Sergei Rachmaninoff’s Piano Concerto No. 3, one of the most wickedly challenging works in the classical repertoire, is practically part of Ann Schein’s DNA.
The renowned pianist has been performing the piece for nearly 60 years, starting with her debut in Mexico City in 1957, and she will play it again this weekend with Harrisburg Symphony Orchestra and Maestro Stuart Malina.
Schein’s performance will be part of the seventh and final Masterworks program of HSO’s 2015-16 season. The all-Russian affair also features Dmitry Kabelevsky’s 1940 circus-like orchestral suite “The Comedians,” and from 1926 the sensational Symphony No. 1 in F minor from a very young Dmitri Shostakovich (1906-75).

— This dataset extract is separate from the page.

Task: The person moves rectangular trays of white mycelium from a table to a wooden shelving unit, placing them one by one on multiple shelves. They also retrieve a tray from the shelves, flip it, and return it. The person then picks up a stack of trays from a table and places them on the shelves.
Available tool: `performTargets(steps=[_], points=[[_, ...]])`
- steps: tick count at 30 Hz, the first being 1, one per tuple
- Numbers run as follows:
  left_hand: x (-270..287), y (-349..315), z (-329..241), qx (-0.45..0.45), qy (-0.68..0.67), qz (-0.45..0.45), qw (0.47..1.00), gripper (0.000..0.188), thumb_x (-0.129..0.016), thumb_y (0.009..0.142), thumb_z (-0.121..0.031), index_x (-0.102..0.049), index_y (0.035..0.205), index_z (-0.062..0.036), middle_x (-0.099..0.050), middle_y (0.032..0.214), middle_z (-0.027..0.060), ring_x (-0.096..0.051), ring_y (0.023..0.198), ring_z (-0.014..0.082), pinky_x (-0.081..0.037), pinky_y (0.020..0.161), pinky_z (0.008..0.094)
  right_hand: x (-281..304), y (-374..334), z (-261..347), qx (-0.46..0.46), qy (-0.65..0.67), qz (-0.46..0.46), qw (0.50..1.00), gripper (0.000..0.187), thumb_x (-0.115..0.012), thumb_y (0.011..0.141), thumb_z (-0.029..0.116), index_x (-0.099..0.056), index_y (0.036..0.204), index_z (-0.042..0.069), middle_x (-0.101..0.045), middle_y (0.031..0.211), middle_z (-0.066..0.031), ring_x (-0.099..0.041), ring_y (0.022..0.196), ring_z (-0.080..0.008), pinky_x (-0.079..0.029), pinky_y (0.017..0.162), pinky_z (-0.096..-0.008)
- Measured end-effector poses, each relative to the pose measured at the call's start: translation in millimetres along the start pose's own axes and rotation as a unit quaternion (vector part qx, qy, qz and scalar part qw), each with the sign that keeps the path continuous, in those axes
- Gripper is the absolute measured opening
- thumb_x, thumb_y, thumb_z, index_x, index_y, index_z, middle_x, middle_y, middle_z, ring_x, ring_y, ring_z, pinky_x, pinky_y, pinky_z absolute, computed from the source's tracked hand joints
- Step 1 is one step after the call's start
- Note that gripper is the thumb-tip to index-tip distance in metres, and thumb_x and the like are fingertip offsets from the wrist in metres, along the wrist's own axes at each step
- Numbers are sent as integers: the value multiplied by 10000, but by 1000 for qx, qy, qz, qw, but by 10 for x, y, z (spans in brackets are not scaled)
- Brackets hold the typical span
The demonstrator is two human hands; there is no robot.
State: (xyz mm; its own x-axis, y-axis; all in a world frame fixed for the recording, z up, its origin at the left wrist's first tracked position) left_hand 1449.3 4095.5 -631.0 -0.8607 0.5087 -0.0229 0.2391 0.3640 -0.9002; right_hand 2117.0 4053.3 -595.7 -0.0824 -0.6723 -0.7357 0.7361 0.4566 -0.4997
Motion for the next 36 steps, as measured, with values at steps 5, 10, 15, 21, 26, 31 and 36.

In a bit of a break with tradition, the Rachmaninoff concerto will be moved to the second half of the program, in part due to its 40-minute length but also underscoring Malina’s respect for Schein’s work.
“The incomparable Ann Schein is one of my most favorite guest artists that I’ve ever worked with,” the conductor said. The pianist also performed with HSO in 2014, when she received a resounding ovation for her work on Frederic Chopin’s lustrous Piano Concerto No. 2.
“Rach 3,” as the Rachmaninoff Third is sometimes called, is so challenging that the pianist to whom it was dedicated, Josef Hofmann, never played it. Another famous soloist, Gary Graffman, once lamented that he had not learned the piece as a student, when he was “still too young to know fear.”
The piece fell out of favor over the years until the great pianist Vladimir Horowitz (1903-89), a close friend of Rachmaninoff (1873-1943), began to champion it starting in the 1930s.
Schein is also at home in the virtuosic world of Rachmaninoff’s Third.
“There are tremendous technicalities and of course considerable stamina involved,” Schein said of the three-movement concerto, composed by the Russian in 1909. “It’s inside me, but whether my fingers and muscles will cooperate fully, we’ll see.”
Certainly, there’s reason for optimism.
Schein estimates she’s played the “Rach3” more than 100 times in some 42 countries, including her debut concert in 1957 in Mexico City, when she was just 17. She played it again to great acclaim with the New York Philharmonic in 1960, the same year she also made a famous recording of the work for Kapp Records.
The 76-year-old artist also has performed it as recently as 2013 in Brazil.
Not a bad track record with a piece that her legendary teacher, Mieczyslaw Munz of the Peabody Conservatory in Baltimore, gave her mostly as an exercise for improving her hand strength and flexibility.
“Rachmaninoff had gigantic hands and so did my teacher,” Schein said. “He gave this piece to me when I was maybe 14. He told me that I would never play it, and he was totally sincere.”
And totally wrong, as it turned out. With her taskmaster teacher’s help, Schein developed her own fingering techniques for the piece that allow her to play it flawlessly despite lacking Rachmaninoff’s digital wingspan.
“He had a magical way of adjusting the fingerings for each hand,” she said of Munz, who died in 1976. “He could redistribute between the hands to facilitate the technical difficulties.”